Dorset missed. The guy jumped off the wall and onto the footpath, losing his balance and falling onto one knee. He stood up, his back to the wall, shielding himself from any more bullets from Dorset’s rifle. He was less than fifteen metres from Bailey, nervously looking from side to side, wondering which way to run. Bailey couldn’t let him get away. He’d asked to be involved, and now he needed to do something.

  ‘Mate!’ Bailey called out from his position across the road. ‘Drop your gun, would you!’

  Bang! Bang! Bang! Bang!

  The bullets sprayed the car, covering Bailey with shattered glass and making him fall onto his backside.

  ‘Fuck me,’ he said to no one. He really was bad at this.

  The guy started walking towards the car that was shielding Bailey, dragging his left foot along the road, firing his weapon. More bullets pelted into the car, like hailstones hitting a tin roof in a storm. The bloke must have figured that Bailey was a cop, not some washed-up journo who’d never held a gun before, let alone fired one.

  Bailey had no choice but to fire back. He pointed the gun across the boot of the car, squeezing the trigger.

  Bang!

  The metal jolted in his hand and he could feel the recoil in his shoulder joint, tensing his neck.

  He peered over the car. He’d missed and the guy was getting closer.

  Bang! Bang!

  Two more bullet holes punched into the car.

  Bailey flung his arm up onto the paintwork and squeezed the trigger again.

  Bang!

  He kept squeezing until all he could hear was the clicking sounds of an empty chamber. He tossed the gun onto the ground.

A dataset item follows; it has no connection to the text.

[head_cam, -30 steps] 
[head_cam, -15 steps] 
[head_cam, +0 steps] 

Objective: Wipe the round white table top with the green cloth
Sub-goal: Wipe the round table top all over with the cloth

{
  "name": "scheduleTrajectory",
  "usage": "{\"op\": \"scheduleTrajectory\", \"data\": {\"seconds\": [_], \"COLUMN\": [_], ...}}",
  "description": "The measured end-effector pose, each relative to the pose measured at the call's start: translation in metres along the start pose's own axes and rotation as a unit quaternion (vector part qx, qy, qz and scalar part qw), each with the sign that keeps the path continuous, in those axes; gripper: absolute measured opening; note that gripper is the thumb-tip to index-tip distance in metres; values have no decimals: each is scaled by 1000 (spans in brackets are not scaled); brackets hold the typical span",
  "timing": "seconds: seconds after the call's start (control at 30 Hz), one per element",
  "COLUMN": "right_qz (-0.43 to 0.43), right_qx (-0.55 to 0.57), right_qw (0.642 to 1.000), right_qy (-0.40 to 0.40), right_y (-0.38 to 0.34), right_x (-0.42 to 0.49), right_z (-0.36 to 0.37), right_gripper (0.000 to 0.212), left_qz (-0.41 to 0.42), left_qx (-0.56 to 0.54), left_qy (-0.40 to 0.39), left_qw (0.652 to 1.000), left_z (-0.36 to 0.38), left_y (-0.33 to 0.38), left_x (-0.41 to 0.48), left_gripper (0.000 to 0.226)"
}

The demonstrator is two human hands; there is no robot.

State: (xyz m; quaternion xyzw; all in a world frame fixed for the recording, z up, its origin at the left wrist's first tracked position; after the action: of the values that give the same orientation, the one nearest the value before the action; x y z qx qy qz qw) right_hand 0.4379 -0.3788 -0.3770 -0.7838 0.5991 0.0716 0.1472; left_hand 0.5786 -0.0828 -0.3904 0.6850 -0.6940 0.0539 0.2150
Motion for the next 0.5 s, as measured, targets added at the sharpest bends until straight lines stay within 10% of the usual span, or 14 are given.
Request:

It was useless now.

  The footsteps were still coming, rounding the back of the car, confirming that Bailey had missed again. What the fuck did he know about firing guns, anyway? This was a bad idea.

  The guy was coming for him.

  Bailey bent down so that he could see which direction the guy’s feet were moving around the car. At least he was travelling slowly, one foot scraping the road.